Requirement
How do the records below read from their first line through the line containing "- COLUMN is"? Write those lines out exactly.

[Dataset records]
┌──

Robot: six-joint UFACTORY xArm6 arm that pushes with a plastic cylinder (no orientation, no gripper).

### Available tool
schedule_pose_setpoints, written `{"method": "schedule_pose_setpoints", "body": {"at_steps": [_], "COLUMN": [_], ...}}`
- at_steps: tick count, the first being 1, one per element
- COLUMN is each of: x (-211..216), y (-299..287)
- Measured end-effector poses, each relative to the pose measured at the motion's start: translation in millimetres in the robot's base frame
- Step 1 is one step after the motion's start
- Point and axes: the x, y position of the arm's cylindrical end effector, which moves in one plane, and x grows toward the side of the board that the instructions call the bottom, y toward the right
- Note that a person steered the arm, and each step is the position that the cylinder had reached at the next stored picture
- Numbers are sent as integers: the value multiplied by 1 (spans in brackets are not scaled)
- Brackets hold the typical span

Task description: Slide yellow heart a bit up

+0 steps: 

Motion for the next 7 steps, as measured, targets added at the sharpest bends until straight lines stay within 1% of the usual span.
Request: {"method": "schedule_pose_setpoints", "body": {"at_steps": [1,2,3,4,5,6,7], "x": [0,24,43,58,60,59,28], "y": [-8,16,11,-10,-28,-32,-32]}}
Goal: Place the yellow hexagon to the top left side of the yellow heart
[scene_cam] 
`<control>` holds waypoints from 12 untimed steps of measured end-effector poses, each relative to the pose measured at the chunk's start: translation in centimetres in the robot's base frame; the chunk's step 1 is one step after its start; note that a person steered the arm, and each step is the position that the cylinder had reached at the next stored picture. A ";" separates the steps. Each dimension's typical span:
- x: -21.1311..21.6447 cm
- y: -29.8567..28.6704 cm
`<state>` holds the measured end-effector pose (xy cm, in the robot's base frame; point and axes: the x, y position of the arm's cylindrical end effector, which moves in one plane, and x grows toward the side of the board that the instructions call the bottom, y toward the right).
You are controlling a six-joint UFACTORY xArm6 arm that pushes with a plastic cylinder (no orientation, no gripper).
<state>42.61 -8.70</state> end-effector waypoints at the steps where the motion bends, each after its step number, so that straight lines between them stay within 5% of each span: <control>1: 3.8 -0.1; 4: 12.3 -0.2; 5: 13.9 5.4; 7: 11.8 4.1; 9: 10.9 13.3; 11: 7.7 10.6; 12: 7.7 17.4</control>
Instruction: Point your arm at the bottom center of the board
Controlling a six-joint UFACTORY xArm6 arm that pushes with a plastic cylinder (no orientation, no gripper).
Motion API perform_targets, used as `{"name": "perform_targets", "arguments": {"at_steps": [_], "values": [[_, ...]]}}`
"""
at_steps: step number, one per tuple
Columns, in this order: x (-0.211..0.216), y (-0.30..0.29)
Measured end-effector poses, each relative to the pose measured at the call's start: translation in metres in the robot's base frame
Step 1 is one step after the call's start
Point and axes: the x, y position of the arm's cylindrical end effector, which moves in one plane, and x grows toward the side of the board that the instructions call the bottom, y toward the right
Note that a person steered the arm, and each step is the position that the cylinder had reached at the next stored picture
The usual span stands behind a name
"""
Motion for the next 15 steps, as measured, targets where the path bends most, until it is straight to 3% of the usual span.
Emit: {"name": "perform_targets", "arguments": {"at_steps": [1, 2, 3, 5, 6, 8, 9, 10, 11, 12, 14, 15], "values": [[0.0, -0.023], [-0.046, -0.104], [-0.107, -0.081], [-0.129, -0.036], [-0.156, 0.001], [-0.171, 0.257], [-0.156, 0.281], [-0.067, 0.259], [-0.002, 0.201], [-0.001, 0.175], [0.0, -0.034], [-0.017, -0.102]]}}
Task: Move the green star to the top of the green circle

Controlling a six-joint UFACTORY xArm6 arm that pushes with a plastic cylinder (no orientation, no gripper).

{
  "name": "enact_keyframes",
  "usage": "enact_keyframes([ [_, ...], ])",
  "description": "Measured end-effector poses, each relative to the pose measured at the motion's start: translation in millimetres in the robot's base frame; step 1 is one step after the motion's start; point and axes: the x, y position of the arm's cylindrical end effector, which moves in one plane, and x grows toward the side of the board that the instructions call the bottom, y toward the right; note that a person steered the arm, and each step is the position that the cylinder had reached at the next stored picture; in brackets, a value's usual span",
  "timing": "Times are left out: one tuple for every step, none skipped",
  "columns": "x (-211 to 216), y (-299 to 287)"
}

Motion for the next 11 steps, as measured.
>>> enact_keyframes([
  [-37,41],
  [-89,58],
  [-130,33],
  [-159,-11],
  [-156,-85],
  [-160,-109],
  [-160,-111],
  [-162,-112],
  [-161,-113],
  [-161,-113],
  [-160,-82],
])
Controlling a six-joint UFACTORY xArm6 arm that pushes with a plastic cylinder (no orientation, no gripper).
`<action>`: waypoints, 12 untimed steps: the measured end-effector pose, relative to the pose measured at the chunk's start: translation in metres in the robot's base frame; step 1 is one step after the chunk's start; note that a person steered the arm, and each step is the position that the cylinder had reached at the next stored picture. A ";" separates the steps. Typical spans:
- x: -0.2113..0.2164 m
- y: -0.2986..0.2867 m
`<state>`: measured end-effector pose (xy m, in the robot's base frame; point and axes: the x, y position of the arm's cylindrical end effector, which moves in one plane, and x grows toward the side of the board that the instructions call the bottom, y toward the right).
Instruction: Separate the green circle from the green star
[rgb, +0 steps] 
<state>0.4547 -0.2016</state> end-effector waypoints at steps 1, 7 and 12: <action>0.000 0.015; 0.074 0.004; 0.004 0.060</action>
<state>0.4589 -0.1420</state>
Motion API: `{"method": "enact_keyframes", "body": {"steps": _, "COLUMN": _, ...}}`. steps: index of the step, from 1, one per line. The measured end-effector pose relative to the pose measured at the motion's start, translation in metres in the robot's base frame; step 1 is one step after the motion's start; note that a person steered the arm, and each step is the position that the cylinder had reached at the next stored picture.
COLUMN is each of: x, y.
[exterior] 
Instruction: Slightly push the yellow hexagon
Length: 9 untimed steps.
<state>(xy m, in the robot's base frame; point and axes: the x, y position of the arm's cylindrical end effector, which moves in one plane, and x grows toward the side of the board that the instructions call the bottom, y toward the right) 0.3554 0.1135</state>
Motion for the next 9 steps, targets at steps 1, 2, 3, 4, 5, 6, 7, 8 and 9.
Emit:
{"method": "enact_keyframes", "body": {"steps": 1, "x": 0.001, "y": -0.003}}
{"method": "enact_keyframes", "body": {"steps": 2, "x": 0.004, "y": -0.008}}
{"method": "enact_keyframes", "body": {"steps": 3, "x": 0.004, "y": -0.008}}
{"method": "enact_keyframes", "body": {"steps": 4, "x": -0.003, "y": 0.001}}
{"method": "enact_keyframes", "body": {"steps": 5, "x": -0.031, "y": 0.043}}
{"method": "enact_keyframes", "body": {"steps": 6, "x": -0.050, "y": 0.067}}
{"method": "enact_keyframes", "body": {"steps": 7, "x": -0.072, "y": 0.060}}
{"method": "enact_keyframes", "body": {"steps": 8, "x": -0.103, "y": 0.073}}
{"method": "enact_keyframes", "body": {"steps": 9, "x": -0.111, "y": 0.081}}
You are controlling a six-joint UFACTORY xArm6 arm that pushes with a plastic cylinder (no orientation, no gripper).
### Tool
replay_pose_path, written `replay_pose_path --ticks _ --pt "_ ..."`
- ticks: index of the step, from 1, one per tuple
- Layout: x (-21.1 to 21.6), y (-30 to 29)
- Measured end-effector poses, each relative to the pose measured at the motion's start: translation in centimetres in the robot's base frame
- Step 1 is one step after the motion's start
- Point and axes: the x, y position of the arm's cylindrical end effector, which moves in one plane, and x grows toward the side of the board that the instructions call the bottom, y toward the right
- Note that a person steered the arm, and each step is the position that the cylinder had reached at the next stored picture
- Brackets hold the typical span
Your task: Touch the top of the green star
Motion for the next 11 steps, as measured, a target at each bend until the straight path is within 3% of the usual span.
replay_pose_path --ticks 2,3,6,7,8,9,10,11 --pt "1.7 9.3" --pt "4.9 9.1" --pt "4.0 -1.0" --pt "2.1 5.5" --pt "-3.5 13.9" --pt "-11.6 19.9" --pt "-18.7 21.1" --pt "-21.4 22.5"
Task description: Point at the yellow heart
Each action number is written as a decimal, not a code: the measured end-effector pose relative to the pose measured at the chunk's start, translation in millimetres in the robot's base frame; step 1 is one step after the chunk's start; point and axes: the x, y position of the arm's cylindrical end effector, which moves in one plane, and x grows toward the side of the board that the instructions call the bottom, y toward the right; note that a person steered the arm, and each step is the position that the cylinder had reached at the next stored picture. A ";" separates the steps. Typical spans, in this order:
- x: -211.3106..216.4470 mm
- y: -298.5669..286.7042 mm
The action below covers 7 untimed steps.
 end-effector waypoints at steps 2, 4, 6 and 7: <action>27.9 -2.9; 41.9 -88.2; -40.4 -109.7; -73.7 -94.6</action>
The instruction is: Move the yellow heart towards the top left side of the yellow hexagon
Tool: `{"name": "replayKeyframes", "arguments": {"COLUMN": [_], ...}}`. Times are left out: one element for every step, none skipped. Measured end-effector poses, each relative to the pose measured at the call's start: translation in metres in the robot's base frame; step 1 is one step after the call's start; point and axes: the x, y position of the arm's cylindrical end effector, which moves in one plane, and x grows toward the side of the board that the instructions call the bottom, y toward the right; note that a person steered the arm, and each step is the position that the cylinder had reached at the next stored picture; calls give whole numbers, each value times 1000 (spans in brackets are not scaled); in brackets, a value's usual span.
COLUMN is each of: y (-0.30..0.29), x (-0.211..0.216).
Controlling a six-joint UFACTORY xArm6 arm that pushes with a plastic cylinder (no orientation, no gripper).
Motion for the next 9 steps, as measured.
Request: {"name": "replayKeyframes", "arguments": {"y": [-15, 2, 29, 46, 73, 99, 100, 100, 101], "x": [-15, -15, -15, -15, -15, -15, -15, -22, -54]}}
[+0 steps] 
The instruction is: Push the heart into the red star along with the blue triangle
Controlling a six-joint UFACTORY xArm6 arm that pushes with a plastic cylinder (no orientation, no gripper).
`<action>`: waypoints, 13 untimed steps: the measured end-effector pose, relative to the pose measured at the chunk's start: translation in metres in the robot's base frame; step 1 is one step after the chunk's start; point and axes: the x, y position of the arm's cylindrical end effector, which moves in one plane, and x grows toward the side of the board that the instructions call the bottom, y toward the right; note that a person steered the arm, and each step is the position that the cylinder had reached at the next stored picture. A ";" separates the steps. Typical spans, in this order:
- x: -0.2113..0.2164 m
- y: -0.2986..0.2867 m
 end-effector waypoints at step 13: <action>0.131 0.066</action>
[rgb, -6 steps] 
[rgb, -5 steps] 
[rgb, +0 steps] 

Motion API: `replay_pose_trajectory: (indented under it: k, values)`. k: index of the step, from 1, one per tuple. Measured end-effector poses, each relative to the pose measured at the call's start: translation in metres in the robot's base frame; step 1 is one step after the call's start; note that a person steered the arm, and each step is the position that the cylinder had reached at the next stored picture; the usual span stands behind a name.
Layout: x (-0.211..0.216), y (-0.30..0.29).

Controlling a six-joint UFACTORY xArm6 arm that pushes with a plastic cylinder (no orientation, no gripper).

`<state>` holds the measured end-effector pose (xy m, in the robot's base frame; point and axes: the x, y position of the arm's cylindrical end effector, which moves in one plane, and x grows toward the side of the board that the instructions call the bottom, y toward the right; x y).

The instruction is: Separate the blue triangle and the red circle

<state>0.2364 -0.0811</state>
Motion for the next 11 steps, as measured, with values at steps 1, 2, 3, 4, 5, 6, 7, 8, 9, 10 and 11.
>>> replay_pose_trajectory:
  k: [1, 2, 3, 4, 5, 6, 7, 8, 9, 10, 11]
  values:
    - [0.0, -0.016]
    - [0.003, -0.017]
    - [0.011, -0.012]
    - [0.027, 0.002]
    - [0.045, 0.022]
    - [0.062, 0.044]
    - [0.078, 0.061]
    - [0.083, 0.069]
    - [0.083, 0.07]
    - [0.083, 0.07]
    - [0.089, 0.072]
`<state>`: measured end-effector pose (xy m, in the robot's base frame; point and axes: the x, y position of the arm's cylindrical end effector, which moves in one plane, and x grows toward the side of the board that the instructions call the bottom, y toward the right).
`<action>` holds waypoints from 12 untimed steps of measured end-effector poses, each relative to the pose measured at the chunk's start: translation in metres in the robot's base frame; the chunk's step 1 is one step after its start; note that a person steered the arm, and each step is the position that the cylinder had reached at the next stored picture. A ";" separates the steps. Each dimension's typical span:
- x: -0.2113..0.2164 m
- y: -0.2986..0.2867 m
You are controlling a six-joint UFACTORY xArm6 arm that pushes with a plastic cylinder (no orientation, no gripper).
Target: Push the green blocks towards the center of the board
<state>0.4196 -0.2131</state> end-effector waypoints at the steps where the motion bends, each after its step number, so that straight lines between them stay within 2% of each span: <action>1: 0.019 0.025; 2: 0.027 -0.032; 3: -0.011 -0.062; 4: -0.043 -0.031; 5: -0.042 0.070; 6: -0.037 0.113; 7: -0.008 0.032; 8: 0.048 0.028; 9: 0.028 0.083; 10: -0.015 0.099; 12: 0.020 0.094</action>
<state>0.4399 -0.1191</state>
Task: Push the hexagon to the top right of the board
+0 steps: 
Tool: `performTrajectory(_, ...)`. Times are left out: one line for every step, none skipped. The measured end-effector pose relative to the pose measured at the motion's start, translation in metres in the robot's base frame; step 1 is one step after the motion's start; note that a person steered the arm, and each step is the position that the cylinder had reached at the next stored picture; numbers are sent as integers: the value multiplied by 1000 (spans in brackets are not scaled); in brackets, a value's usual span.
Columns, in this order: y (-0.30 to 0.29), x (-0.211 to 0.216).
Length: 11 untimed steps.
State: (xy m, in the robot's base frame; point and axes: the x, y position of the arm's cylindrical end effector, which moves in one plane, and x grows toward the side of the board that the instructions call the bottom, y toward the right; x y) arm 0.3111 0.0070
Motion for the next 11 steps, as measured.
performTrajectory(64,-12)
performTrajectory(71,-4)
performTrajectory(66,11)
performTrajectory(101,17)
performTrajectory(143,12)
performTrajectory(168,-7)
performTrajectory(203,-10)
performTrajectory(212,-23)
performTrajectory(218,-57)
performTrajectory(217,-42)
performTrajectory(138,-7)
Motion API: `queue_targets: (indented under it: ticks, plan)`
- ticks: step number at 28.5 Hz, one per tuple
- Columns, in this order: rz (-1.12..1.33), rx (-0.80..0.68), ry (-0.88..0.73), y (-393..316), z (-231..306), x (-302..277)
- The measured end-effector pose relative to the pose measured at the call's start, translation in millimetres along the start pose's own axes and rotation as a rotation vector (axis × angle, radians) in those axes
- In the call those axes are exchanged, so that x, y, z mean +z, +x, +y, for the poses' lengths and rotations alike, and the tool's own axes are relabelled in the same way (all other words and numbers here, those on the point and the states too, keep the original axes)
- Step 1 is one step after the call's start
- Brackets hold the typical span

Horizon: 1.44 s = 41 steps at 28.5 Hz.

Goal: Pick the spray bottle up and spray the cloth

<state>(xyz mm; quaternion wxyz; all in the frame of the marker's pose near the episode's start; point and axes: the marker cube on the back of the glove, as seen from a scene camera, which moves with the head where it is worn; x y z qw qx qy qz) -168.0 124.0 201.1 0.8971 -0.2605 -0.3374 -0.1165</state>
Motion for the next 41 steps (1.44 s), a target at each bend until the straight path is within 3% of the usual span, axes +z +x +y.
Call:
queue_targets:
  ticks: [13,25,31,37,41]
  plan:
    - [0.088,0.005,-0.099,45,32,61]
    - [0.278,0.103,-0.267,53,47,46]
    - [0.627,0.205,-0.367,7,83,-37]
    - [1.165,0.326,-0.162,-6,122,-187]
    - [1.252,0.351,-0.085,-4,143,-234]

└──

Finished task
Robot: six-joint UFACTORY xArm6 arm that pushes with a plastic cylinder (no orientation, no gripper).

### Available tool
schedule_pose_setpoints, written `{"method": "schedule_pose_setpoints", "body": {"at_steps": [_], "COLUMN": [_], ...}}`
- at_steps: tick count, the first being 1, one per element
- COLUMN is each of: x (-211..216), y (-299..287)

No further output remains for this exercise.